◆ **REQUIRED WORK**: Transcribe the records in full, keeping every word exactly as given.

··· RECORDS FOR PROCESSING

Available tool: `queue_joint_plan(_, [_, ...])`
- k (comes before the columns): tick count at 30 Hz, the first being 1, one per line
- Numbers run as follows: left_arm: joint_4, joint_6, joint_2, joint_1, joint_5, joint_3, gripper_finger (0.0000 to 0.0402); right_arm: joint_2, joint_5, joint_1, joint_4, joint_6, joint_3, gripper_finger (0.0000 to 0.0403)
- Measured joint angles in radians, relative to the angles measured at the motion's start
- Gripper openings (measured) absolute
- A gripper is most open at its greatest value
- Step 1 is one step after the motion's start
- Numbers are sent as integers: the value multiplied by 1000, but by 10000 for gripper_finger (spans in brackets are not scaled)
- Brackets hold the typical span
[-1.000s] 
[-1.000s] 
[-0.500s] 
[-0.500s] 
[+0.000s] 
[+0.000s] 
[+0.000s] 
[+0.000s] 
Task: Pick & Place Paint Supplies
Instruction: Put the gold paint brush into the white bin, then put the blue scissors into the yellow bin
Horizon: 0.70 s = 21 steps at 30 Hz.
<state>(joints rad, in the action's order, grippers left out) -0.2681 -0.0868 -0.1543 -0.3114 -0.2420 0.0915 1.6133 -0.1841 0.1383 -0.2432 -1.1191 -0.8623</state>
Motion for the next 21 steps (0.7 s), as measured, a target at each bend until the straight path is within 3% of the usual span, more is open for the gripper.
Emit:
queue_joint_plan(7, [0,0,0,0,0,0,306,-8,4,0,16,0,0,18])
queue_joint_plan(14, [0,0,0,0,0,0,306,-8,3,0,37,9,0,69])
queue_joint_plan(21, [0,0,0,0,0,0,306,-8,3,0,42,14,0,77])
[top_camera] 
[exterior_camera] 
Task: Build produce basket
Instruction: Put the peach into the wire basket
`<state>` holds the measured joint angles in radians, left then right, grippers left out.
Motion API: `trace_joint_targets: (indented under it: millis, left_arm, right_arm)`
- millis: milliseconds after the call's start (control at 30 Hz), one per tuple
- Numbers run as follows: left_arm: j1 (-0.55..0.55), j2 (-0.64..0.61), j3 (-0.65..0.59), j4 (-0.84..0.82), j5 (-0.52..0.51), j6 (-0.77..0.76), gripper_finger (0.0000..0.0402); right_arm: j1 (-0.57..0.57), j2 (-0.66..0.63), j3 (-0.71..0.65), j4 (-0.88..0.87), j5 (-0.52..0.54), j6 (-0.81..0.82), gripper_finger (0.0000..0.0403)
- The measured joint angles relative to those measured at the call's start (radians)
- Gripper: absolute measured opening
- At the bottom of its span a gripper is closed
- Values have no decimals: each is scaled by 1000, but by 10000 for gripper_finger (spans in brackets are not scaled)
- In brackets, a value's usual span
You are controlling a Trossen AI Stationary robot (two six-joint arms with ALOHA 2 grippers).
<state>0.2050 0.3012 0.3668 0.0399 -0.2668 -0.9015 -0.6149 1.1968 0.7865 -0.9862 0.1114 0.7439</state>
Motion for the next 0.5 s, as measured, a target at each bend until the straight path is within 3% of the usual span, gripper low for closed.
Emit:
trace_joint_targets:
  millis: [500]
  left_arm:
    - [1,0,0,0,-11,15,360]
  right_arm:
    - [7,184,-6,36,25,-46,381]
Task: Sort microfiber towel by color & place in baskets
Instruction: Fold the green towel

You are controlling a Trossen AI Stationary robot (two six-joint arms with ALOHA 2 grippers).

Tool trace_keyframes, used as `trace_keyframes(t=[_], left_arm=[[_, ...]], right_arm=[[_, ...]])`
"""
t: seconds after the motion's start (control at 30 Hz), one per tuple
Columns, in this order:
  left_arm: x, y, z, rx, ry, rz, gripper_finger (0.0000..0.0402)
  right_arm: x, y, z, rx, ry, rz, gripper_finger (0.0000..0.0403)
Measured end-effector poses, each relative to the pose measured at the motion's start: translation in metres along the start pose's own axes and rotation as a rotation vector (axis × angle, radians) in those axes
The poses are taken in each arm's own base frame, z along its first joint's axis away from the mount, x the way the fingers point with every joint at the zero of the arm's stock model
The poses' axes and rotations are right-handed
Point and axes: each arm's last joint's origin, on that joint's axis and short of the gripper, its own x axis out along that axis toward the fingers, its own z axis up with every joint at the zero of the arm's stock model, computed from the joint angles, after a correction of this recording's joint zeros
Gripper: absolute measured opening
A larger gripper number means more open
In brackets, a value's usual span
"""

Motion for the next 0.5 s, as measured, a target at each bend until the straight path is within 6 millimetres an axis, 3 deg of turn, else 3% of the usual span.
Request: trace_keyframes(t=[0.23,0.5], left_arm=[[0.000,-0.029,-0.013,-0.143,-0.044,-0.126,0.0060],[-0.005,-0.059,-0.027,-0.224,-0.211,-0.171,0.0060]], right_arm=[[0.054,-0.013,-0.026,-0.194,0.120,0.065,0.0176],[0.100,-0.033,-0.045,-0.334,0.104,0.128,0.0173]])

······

◆ **EXERCISE ANSWER**:
Available tool: `queue_joint_plan(_, [_, ...])`
- k (comes before the columns): tick count at 30 Hz, the first being 1, one per line
- Numbers run as follows: left_arm: joint_4, joint_6, joint_2, joint_1, joint_5, joint_3, gripper_finger (0.0000 to 0.0402); right_arm: joint_2, joint_5, joint_1, joint_4, joint_6, joint_3, gripper_finger (0.0000 to 0.0403)
- Measured joint angles in radians, relative to the angles measured at the motion's start
- Gripper openings (measured) absolute
- A gripper is most open at its greatest value
- Step 1 is one step after the motion's start
- Numbers are sent as integers: the value multiplied by 1000, but by 10000 for gripper_finger (spans in brackets are not scaled)
- Brackets hold the typical span
[-1.000s] 
[-1.000s] 
[-0.500s] 
[-0.500s] 
[+0.000s] 
[+0.000s] 
[+0.000s] 
[+0.000s] 
Task: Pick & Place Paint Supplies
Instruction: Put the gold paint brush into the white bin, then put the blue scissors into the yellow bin
Horizon: 0.70 s = 21 steps at 30 Hz.
<state>(joints rad, in the action's order, grippers left out) -0.2681 -0.0868 -0.1543 -0.3114 -0.2420 0.0915 1.6133 -0.1841 0.1383 -0.2432 -1.1191 -0.8623</state>
Motion for the next 21 steps (0.7 s), as measured, a target at each bend until the straight path is within 3% of the usual span, more is open for the gripper.
Emit:
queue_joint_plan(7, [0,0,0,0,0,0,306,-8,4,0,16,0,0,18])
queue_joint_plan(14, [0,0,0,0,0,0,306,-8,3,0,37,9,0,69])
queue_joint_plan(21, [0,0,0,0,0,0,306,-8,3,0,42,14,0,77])
[top_camera] 
[exterior_camera] 
Task: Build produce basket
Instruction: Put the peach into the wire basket
`<state>` holds the measured joint angles in radians, left then right, grippers left out.
Motion API: `trace_joint_targets: (indented under it: millis, left_arm, right_arm)`
- millis: milliseconds after the call's start (control at 30 Hz), one per tuple
- Numbers run as follows: left_arm: j1 (-0.55..0.55), j2 (-0.64..0.61), j3 (-0.65..0.59), j4 (-0.84..0.82), j5 (-0.52..0.51), j6 (-0.77..0.76), gripper_finger (0.0000..0.0402); right_arm: j1 (-0.57..0.57), j2 (-0.66..0.63), j3 (-0.71..0.65), j4 (-0.88..0.87), j5 (-0.52..0.54), j6 (-0.81..0.82), gripper_finger (0.0000..0.0403)
- The measured joint angles relative to those measured at the call's start (radians)
- Gripper: absolute measured opening
- At the bottom of its span a gripper is closed
- Values have no decimals: each is scaled by 1000, but by 10000 for gripper_finger (spans in brackets are not scaled)
- In brackets, a value's usual span
You are controlling a Trossen AI Stationary robot (two six-joint arms with ALOHA 2 grippers).
<state>0.2050 0.3012 0.3668 0.0399 -0.2668 -0.9015 -0.6149 1.1968 0.7865 -0.9862 0.1114 0.7439</state>
Motion for the next 0.5 s, as measured, a target at each bend until the straight path is within 3% of the usual span, gripper low for closed.
Emit:
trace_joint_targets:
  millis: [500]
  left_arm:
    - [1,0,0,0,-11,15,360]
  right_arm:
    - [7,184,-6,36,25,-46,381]
Task: Sort microfiber towel by color & place in baskets
Instruction: Fold the green towel

You are controlling a Trossen AI Stationary robot (two six-joint arms with ALOHA 2 grippers).

Tool trace_keyframes, used as `trace_keyframes(t=[_], left_arm=[[_, ...]], right_arm=[[_, ...]])`
"""
t: seconds after the motion's start (control at 30 Hz), one per tuple
Columns, in this order:
  left_arm: x, y, z, rx, ry, rz, gripper_finger (0.0000..0.0402)
  right_arm: x, y, z, rx, ry, rz, gripper_finger (0.0000..0.0403)
Measured end-effector poses, each relative to the pose measured at the motion's start: translation in metres along the start pose's own axes and rotation as a rotation vector (axis × angle, radians) in those axes
The poses are taken in each arm's own base frame, z along its first joint's axis away from the mount, x the way the fingers point with every joint at the zero of the arm's stock model
The poses' axes and rotations are right-handed
Point and axes: each arm's last joint's origin, on that joint's axis and short of the gripper, its own x axis out along that axis toward the fingers, its own z axis up with every joint at the zero of the arm's stock model, computed from the joint angles, after a correction of this recording's joint zeros
Gripper: absolute measured opening
A larger gripper number means more open
In brackets, a value's usual span
"""

Motion for the next 0.5 s, as measured, a target at each bend until the straight path is within 6 millimetres an axis, 3 deg of turn, else 3% of the usual span.
Request: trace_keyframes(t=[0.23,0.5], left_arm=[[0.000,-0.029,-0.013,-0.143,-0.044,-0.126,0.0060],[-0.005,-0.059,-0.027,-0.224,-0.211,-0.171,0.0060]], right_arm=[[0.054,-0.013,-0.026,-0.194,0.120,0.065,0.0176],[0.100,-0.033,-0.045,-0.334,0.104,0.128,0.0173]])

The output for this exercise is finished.